**TASK DETAILS:** From the records that follow, copy every line that contains the word "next".

START GIVEN INFORMATION

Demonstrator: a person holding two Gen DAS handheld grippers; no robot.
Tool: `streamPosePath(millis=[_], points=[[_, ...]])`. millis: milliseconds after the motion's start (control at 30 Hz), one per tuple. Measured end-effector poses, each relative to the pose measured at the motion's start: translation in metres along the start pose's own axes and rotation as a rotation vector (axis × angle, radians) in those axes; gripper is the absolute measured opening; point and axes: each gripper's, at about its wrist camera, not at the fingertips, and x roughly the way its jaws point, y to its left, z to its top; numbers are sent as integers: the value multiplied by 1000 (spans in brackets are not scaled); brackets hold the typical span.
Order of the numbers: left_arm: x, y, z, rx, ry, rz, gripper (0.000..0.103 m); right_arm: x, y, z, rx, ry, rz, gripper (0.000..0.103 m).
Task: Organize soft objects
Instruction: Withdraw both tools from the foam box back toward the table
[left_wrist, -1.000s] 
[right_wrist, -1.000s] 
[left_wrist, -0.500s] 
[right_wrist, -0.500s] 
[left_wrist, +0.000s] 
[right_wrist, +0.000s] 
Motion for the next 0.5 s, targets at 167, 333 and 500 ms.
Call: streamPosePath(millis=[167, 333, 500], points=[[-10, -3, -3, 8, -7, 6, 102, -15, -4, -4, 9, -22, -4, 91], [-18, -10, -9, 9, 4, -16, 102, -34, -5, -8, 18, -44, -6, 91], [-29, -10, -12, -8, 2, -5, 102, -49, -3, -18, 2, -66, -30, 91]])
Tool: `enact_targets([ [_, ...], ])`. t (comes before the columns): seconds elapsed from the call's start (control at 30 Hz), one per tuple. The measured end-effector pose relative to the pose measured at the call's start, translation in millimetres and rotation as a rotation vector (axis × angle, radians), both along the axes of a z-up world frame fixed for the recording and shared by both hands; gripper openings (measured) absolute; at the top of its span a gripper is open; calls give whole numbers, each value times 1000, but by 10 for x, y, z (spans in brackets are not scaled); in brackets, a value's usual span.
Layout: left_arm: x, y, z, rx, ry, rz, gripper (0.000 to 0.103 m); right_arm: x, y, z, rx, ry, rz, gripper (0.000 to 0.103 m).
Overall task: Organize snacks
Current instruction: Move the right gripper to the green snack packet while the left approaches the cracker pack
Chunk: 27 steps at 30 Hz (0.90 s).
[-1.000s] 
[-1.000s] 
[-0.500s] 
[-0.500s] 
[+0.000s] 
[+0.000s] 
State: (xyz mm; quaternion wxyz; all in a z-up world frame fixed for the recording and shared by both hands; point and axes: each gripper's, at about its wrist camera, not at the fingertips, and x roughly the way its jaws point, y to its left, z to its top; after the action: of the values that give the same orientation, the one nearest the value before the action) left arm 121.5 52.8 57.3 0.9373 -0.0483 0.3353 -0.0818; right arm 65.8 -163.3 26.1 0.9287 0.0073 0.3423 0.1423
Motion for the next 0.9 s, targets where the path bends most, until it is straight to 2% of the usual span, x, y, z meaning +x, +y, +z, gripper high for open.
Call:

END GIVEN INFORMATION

**SOLUTION TO THE EXERCISE:**
Motion for the next 0.5 s, targets at 167, 333 and 500 ms.
Motion for the next 0.9 s, targets where the path bends most, until it is straight to 2% of the usual span, x, y, z meaning +x, +y, +z, gripper high for open.

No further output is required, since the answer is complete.